Comment by cyanydeez

3 years ago

https://caniuse.com/?compare=edge+102,edge+103,firefox+100,f...

I’m finding caniuse unhelpful as I’m seeing non standardized/experimental API’s included with no label of distinction. This goes against the scope of the post as I’m looking to discuss standardized API that Safari/WebKit does not implement (for example WebMidi was a good one given earlier). I find caniuse harmful in this discussion due to it’s lack of status/standard label in it’s table.

  • Are you asking this genuinely to find some items that Webkit doesn't implement, or are you coming in with the conclusion already that WebKit implements everything. Just saying since your replies here seem to be arguing the latter without giving benefit of the doubt to the original posters.

    E.g. if you really want to learn what features safari may not have, why not actually go down cyanydeez's post and eliminate each as not real standards. Unless this is a "do my homework/persuasive paper at job for me", they've already provided the pointer and if you really want to learn, going through the list one by one on your own time is probably high ROI.

    • > Are you asking this genuinely to find some items that Webkit doesn't implement

      I’m trying to find standard items that WebKit doesn’t implement. Comment chains usually devolve like so:

      X: “Safari doesn’t implement Z feature I like and chrome does”

      Y: “Z feature is not a web standard but a chrome pushed feature”

      Conversation ends and then repeats on another thread. Over and over and over again. Chrome-backed features muddy the discussion we should actually be having: What standards does WebKit not implement and why

      Since caniuse lacks the labeling of what stages an API are in , it’s a misleading answer to a very specific question. A better answer would be a link to MDN web docs that does show if a feature is experimental and shows browse capability (all though not to the extent that caniuse can)

      > or are you coming in with the conclusion already that WebKit implements everything

      No. It doesn’t make sense to make a thread actively searching for standards not implemented. I could’ve just not if I believe foolishly that Safari implements everything.
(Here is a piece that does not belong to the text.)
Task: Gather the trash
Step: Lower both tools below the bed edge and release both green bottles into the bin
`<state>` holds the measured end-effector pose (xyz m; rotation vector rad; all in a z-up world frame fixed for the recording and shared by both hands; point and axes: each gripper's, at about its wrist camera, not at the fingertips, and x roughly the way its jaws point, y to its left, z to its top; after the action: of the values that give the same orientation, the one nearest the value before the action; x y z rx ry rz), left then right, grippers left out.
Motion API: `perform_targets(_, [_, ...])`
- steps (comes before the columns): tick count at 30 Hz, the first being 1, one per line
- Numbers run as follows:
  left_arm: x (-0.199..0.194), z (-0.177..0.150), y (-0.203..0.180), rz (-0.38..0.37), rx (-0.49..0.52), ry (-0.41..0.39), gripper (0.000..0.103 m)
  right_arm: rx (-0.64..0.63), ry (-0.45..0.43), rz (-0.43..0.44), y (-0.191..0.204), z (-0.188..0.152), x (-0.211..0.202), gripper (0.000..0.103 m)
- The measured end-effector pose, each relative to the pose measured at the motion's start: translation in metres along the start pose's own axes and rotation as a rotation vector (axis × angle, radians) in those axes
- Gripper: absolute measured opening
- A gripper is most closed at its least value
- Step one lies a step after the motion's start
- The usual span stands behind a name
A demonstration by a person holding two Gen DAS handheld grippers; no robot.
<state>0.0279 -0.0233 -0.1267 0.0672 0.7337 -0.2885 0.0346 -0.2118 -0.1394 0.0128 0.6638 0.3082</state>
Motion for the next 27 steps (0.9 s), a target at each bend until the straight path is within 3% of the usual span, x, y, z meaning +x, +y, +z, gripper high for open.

      > if you really want to learn what features safari may not have, why not actually go down cyanydeez's post and eliminate each as not real standards

      More so than wanting to see what feature safari may not have, I believe HackerNews will benefit from an outright guided discussion. Could I do it? Sure I’m hell right tempted to take caniuse & MDN web Docs data and export them out as a categorizable & filterable table of standard, experimental, and exclusive API’s but I believe this approach is far more engaging. It is something I’m actively experimenting in my head about how to go about it.